___ Information shown ___
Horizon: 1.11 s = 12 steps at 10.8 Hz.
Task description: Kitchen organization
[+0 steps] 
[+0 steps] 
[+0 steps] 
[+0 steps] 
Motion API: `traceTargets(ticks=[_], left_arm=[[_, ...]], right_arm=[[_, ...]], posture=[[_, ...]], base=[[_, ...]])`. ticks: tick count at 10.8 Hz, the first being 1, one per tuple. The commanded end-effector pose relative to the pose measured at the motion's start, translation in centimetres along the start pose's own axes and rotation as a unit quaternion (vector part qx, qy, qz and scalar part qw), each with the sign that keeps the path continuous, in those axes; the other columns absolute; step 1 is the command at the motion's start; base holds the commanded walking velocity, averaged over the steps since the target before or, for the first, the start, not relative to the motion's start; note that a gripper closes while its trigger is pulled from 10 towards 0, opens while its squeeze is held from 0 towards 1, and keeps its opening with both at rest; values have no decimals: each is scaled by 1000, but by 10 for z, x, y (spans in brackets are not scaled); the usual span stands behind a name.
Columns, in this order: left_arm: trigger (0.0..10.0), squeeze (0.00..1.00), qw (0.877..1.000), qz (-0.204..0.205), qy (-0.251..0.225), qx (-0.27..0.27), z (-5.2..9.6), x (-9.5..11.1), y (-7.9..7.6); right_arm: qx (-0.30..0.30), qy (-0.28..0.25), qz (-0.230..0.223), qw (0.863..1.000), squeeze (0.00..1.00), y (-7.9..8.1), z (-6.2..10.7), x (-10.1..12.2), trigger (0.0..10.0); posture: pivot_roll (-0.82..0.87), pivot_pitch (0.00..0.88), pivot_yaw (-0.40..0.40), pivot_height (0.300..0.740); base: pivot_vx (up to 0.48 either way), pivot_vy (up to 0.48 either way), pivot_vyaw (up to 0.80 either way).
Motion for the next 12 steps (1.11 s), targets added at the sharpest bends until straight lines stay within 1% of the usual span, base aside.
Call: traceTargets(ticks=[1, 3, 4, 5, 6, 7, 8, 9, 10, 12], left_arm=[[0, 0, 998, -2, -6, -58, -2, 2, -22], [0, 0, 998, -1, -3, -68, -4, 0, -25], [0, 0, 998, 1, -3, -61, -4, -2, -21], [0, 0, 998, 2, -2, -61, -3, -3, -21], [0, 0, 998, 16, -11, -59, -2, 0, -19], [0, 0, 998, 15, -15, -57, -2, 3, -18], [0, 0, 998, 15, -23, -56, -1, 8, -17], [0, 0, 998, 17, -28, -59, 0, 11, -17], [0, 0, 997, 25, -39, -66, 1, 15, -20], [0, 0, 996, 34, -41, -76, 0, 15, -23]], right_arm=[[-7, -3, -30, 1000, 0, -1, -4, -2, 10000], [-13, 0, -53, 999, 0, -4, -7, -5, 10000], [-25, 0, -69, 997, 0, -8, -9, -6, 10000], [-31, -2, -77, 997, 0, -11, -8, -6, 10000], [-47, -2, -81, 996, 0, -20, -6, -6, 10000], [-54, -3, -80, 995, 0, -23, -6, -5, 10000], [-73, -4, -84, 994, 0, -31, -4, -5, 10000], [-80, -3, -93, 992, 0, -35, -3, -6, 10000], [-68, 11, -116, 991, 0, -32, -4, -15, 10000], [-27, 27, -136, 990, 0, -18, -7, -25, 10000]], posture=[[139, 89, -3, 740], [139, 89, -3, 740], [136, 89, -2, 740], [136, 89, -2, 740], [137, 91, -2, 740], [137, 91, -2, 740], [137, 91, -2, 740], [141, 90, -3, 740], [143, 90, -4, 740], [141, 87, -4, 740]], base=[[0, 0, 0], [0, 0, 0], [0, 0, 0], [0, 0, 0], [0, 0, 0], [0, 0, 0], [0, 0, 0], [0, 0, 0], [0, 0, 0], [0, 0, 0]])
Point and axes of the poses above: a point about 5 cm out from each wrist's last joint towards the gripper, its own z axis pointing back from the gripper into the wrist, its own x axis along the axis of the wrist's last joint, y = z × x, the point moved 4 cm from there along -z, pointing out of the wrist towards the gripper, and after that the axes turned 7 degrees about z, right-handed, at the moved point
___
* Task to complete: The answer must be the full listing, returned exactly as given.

* Written answer:
Horizon: 1.11 s = 12 steps at 10.8 Hz.
Task description: Kitchen organization
[+0 steps] 
[+0 steps] 
[+0 steps] 
[+0 steps] 
Motion API: `traceTargets(ticks=[_], left_arm=[[_, ...]], right_arm=[[_, ...]], posture=[[_, ...]], base=[[_, ...]])`. ticks: tick count at 10.8 Hz, the first being 1, one per tuple. The commanded end-effector pose relative to the pose measured at the motion's start, translation in centimetres along the start pose's own axes and rotation as a unit quaternion (vector part qx, qy, qz and scalar part qw), each with the sign that keeps the path continuous, in those axes; the other columns absolute; step 1 is the command at the motion's start; base holds the commanded walking velocity, averaged over the steps since the target before or, for the first, the start, not relative to the motion's start; note that a gripper closes while its trigger is pulled from 10 towards 0, opens while its squeeze is held from 0 towards 1, and keeps its opening with both at rest; values have no decimals: each is scaled by 1000, but by 10 for z, x, y (spans in brackets are not scaled); the usual span stands behind a name.
Columns, in this order: left_arm: trigger (0.0..10.0), squeeze (0.00..1.00), qw (0.877..1.000), qz (-0.204..0.205), qy (-0.251..0.225), qx (-0.27..0.27), z (-5.2..9.6), x (-9.5..11.1), y (-7.9..7.6); right_arm: qx (-0.30..0.30), qy (-0.28..0.25), qz (-0.230..0.223), qw (0.863..1.000), squeeze (0.00..1.00), y (-7.9..8.1), z (-6.2..10.7), x (-10.1..12.2), trigger (0.0..10.0); posture: pivot_roll (-0.82..0.87), pivot_pitch (0.00..0.88), pivot_yaw (-0.40..0.40), pivot_height (0.300..0.740); base: pivot_vx (up to 0.48 either way), pivot_vy (up to 0.48 either way), pivot_vyaw (up to 0.80 either way).
Motion for the next 12 steps (1.11 s), targets added at the sharpest bends until straight lines stay within 1% of the usual span, base aside.
Call: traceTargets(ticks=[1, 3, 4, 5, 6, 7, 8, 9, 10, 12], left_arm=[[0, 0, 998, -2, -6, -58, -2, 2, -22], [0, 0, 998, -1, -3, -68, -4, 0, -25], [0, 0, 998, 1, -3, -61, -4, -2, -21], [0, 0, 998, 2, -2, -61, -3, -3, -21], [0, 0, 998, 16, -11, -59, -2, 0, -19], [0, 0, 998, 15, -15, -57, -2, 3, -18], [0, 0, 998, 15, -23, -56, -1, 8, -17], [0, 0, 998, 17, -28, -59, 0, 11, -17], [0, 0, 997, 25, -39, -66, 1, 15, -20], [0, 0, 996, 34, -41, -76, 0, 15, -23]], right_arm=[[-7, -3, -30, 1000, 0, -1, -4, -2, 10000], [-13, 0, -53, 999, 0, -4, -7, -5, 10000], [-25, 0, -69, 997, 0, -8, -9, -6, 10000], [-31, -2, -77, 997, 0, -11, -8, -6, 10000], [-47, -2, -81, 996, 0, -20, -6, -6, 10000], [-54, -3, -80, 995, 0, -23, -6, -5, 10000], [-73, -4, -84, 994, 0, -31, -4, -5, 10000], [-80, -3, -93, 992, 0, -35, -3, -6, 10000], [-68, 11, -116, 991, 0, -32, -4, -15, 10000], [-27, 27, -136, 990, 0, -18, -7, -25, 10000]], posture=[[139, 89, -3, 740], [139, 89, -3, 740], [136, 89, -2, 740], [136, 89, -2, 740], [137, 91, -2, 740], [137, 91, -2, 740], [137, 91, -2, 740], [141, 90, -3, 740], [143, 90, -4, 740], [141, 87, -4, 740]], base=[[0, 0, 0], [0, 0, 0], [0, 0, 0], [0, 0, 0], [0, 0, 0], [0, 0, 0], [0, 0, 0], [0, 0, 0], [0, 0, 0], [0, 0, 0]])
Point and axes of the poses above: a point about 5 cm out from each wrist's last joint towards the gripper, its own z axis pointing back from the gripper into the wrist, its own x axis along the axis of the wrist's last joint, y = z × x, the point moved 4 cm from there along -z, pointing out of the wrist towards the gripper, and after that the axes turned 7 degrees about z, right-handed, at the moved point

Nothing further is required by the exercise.